Exercise description: The whole listing needs to be written out exactly, except for any images.
START Collected data
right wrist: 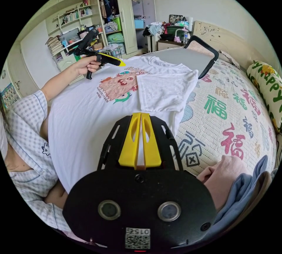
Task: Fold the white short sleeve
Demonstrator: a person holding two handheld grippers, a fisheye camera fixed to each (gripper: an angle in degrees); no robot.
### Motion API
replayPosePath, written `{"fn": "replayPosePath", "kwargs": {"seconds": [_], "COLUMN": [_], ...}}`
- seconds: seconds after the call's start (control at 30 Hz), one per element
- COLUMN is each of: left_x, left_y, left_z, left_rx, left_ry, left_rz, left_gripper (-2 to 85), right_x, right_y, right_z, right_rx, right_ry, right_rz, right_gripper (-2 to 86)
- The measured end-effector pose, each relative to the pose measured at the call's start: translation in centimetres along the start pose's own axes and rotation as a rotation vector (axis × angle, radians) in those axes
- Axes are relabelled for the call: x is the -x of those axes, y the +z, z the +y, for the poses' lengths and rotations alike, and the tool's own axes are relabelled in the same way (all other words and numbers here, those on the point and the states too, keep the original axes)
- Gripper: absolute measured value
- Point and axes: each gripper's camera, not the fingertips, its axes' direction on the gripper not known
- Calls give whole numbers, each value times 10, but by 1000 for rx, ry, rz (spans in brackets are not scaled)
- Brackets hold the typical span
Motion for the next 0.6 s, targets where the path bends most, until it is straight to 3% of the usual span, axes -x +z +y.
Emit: {"fn": "replayPosePath", "kwargs": {"seconds": [0.17, 0.3, 0.37, 0.6], "left_x": [146, 252, 305, 409], "left_y": [-112, -144, -135, -71], "left_z": [97, 181, 224, 280], "left_rx": [-252, -283, -262, -318], "left_ry": [-286, -442, -495, -667], "left_rz": [45, 87, 200, 467], "left_gripper": [-8, -7, -2, 31], "right_x": [-8, -17, 2, 136], "right_y": [39, 57, 71, 175], "right_z": [16, 12, -15, -146], "right_rx": [55, 57, 104, 157], "right_ry": [-9, 103, 13, -251], "right_rz": [-18, -151, -275, 9], "right_gripper": [-8, -7, -4, 20]}}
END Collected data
Output of the exercise:
right wrist: 
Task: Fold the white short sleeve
Demonstrator: a person holding two handheld grippers, a fisheye camera fixed to each (gripper: an angle in degrees); no robot.
### Motion API
replayPosePath, written `{"fn": "replayPosePath", "kwargs": {"seconds": [_], "COLUMN": [_], ...}}`
- seconds: seconds after the call's start (control at 30 Hz), one per element
- COLUMN is each of: left_x, left_y, left_z, left_rx, left_ry, left_rz, left_gripper (-2 to 85), right_x, right_y, right_z, right_rx, right_ry, right_rz, right_gripper (-2 to 86)
- The measured end-effector pose, each relative to the pose measured at the call's start: translation in centimetres along the start pose's own axes and rotation as a rotation vector (axis × angle, radians) in those axes
- Axes are relabelled for the call: x is the -x of those axes, y the +z, z the +y, for the poses' lengths and rotations alike, and the tool's own axes are relabelled in the same way (all other words and numbers here, those on the point and the states too, keep the original axes)
- Gripper: absolute measured value
- Point and axes: each gripper's camera, not the fingertips, its axes' direction on the gripper not known
- Calls give whole numbers, each value times 10, but by 1000 for rx, ry, rz (spans in brackets are not scaled)
- Brackets hold the typical span
Motion for the next 0.6 s, targets where the path bends most, until it is straight to 3% of the usual span, axes -x +z +y.
Emit: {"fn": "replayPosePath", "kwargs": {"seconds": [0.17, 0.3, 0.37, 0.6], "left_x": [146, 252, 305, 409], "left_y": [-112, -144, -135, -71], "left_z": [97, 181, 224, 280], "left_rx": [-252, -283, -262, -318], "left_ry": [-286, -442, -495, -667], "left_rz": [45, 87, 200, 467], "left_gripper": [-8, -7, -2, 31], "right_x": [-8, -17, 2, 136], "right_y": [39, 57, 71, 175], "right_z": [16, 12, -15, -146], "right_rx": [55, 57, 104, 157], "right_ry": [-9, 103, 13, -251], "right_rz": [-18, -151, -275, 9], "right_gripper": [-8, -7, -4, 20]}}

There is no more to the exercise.